# Fishy Situation.



## Red Badger (Aug 13, 2020)

Mama fried trout for dinner yesterday. I convinced her to donate a few fillets to me.  

Brined and ready for the smoker. Used peach wood for the fellas. 







I didn't want to leave these babies vulnerable to any nefarious deeds, so I posted a sentry. 








Smoked 'em at 190-200. At the halfway point, I began to mop the trout with  maple syrup with a few dashes of peach squeezings.  I was pleased with both the flavor and texture.






I love smoked fish of most any kind. These were no exception. Hoping to catch some of the southbound traffic off the coast of Savannah in September, and get some saltwater critters in the smoker.


----------



## TNJAKE (Aug 13, 2020)

Nice job that looks tasty. Air Assault


----------



## chef jimmyj (Aug 13, 2020)

Nice. I like Trout better than Salmon...JJ


----------



## BrianGSDTexoma (Aug 13, 2020)

Don't get much better than smoked trout.


----------



## smokin peachey (Aug 13, 2020)

Wow that trout looks amazing. Nice smoke man!


----------



## pushok2018 (Aug 13, 2020)

Looks delicious, Badger! Like! Trout is within my "three" favorite  fishes.... I love it smoked, fried or baked.


----------



## flatbroke (Aug 13, 2020)

Wowza. Looks awesome


----------



## Red Badger (Aug 13, 2020)

Thanks y'all  for the nice feedback.
TNJAKE - yup, dope on a rope.


----------



## TNJAKE (Aug 13, 2020)

Red Badger said:


> Thanks y'all  for the nice feedback.
> TNJAKE - yup, dope on a rope.


Where'd ya get the coozie? I want one


----------



## MJB05615 (Aug 13, 2020)

Looks mighty tasty.  Nice work.  Thanks for sharing.


----------



## Red Badger (Aug 14, 2020)

MJB05615 said:


> Looks mighty tasty.  Nice work.  Thanks for sharing.


----------



## rocfish13 (Aug 14, 2020)

Red Badger said:


> Mama fried trout for dinner yesterday. I convinced her to donate a few fillets to me.
> 
> Brined and ready for the smoker. Used peach wood for the fellas.
> View attachment 458427
> ...


Love fish on the grill.
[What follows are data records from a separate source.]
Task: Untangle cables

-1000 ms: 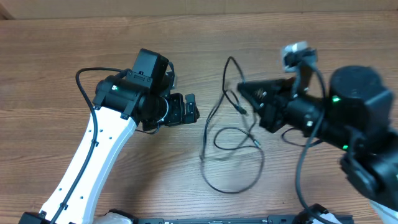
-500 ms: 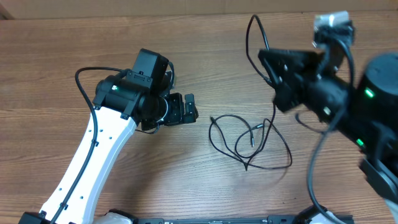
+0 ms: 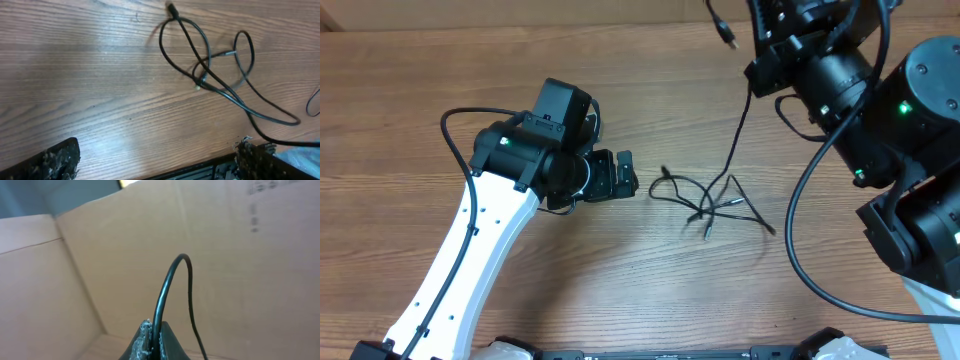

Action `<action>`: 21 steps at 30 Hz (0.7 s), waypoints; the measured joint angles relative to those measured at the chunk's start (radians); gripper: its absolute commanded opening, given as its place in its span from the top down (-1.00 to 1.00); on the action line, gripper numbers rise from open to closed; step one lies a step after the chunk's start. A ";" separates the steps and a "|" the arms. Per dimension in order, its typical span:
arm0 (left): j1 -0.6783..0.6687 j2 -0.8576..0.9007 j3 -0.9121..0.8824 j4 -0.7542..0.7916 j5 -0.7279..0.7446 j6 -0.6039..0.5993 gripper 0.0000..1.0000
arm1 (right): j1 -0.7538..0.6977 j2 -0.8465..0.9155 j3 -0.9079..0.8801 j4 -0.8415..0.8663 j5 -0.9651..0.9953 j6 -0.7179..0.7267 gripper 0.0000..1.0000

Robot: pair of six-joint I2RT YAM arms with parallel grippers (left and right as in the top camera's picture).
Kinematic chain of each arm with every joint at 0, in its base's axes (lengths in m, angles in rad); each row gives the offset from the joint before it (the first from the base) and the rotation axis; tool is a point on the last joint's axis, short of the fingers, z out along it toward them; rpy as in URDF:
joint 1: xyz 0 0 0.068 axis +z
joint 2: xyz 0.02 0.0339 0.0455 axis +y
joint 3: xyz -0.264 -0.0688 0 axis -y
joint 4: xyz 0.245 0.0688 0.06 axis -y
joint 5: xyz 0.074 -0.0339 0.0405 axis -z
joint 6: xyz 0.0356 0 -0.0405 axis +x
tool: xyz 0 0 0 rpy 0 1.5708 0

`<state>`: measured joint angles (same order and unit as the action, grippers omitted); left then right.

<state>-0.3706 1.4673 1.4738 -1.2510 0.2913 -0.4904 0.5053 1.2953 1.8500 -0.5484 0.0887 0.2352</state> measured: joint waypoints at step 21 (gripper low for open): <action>-0.364 0.000 -0.130 0.340 -0.055 -0.028 -0.99 | 0.000 0.000 0.000 -0.100 0.188 -0.001 0.92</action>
<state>-0.7345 1.4677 1.3434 -0.9112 0.2363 -0.5186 0.5053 1.2953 1.8496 -0.6487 0.2771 0.2344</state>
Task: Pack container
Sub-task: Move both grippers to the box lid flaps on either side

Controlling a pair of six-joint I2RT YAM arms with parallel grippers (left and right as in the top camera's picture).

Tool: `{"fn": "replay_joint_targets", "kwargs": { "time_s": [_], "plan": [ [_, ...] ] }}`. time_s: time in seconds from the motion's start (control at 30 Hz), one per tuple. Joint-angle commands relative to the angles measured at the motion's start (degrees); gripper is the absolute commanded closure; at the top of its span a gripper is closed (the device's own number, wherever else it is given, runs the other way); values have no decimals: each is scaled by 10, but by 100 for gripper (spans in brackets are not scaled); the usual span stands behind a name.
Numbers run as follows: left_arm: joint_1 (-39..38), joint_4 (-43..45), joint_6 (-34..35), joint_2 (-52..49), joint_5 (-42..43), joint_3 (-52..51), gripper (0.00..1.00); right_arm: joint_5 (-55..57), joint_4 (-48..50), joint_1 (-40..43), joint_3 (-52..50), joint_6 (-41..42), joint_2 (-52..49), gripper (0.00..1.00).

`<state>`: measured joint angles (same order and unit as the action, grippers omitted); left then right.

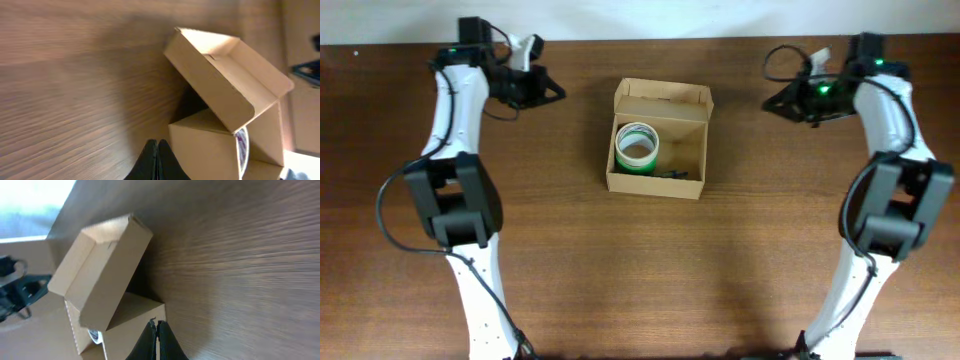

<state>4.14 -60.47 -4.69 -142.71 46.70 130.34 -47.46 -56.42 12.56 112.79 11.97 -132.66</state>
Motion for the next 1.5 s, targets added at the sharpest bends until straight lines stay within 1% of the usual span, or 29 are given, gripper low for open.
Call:
{"fn": "replay_joint_targets", "kwargs": {
  "time_s": [0.0,0.33,0.53,0.63,0.67,0.83,1.0,1.17,1.37,1.47],
  "plan": [
    [-16,1,17,-40,42,4,98,-50,5,-22,3,-6,-21,96],
    [-57,8,31,-89,50,4,98,-21,25,-76,3,-5,-70,96],
    [-69,46,64,-90,52,4,98,-21,41,-97,3,6,-92,96],
    [-72,84,69,-90,86,4,98,-25,55,-105,3,5,-95,96],
    [-73,101,71,-90,99,4,98,-37,66,-107,3,5,-95,96],
    [-74,188,131,-90,141,4,98,-136,158,-106,3,5,-95,96],
    [-71,234,146,-90,181,4,98,-177,216,-106,4,10,-95,96],
    [-67,240,145,-90,198,4,98,-191,229,-103,5,10,-95,96],
    [-66,300,145,-90,286,6,98,-231,228,-101,26,10,-94,96],
    [-66,301,145,-90,301,16,98,-241,222,-101,37,10,-83,96]
  ]
}}
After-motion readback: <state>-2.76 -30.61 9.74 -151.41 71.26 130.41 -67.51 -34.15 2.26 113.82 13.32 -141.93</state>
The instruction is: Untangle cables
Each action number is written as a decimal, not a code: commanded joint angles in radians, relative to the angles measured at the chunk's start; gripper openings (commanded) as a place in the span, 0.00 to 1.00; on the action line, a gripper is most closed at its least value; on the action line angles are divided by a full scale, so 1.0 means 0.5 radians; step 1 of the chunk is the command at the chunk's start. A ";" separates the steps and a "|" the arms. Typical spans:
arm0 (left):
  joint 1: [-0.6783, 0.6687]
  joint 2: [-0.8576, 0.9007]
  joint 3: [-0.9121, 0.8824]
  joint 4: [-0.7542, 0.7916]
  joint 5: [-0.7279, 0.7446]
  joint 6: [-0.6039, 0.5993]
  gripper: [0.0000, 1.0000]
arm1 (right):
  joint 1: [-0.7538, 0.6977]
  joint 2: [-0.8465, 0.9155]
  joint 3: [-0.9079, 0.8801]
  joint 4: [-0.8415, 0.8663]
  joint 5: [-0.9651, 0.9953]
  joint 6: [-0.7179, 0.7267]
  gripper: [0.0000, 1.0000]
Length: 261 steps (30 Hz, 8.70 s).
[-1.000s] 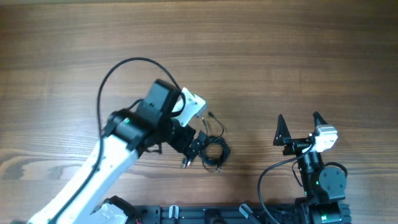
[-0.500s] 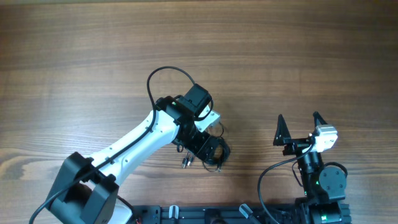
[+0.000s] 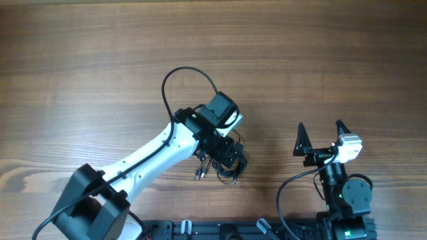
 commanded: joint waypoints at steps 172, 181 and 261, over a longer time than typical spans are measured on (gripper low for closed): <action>0.137 -0.858 -0.009 0.973 0.771 0.600 0.04 | 0.006 0.741 1.051 -0.169 -0.130 -0.542 1.00; 0.137 -0.865 -0.009 1.035 0.160 0.123 0.04 | 0.006 0.741 1.051 -0.411 -0.862 -0.335 1.00; -0.075 -0.767 -0.009 1.676 0.511 -1.868 0.66 | -0.038 1.186 1.051 0.775 -1.356 2.131 0.04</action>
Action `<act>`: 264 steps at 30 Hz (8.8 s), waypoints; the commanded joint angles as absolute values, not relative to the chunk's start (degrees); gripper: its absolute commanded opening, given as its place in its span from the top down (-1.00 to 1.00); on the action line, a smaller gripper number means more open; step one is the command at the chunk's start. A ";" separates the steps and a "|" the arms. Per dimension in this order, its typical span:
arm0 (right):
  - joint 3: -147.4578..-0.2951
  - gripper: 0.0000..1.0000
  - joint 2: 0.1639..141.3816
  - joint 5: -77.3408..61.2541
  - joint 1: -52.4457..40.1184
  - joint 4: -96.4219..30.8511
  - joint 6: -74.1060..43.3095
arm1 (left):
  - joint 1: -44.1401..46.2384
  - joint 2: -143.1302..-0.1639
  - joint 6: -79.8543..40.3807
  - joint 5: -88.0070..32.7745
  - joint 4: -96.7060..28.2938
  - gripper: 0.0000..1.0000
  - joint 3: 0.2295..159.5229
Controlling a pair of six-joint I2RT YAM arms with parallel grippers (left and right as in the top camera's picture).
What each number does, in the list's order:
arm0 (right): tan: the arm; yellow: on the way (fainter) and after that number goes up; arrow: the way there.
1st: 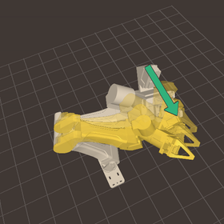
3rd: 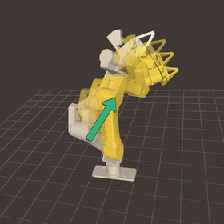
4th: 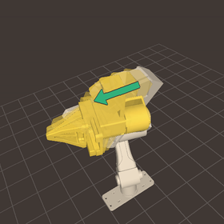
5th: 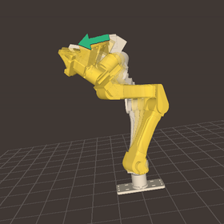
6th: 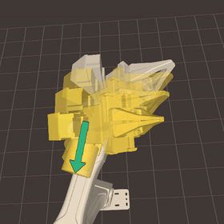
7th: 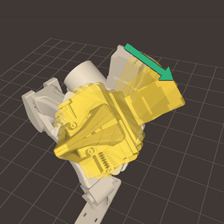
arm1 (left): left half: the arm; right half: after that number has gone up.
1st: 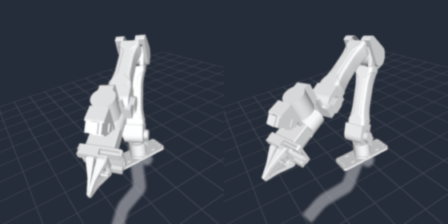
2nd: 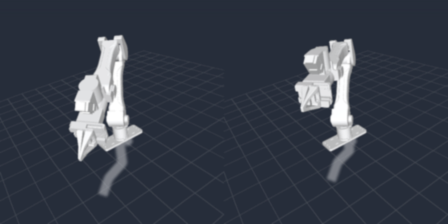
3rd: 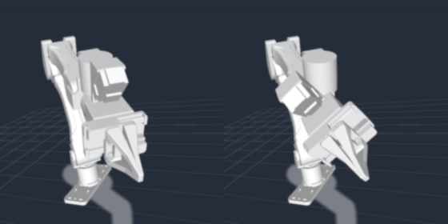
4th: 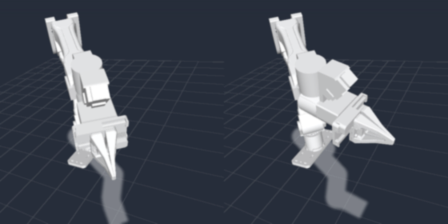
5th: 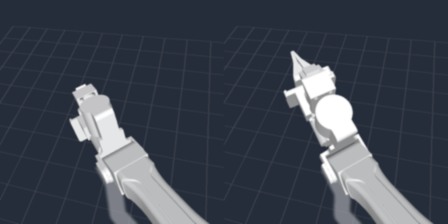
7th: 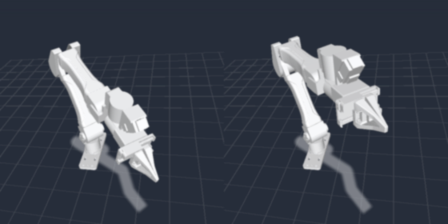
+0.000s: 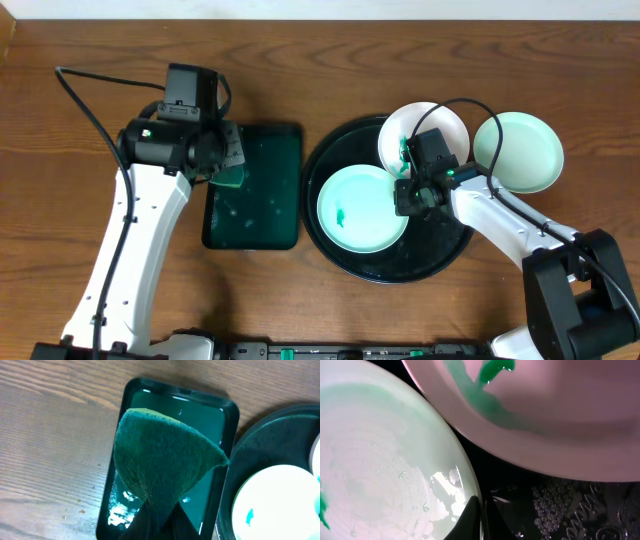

Looks like you did a fine job on these!


----------



## SmokinAl (Aug 14, 2020)

We don’t get trout around here, but I do love smoked fish.
And yours sure looks good. Love some good fish dip too!
Al


----------



## Red Badger (Aug 14, 2020)

TNJAKE said:


> Where'd ya get the coozie? I want one


Amazon -  beer vest holder. Mine are from AMCCOR. Very good quality item.


----------



## TNJAKE (Aug 14, 2020)

Red Badger said:


> Amazon -  beer vest holder. Mine are from AMCCOR. Very good quality item.


Thanks bud I appreciate it


----------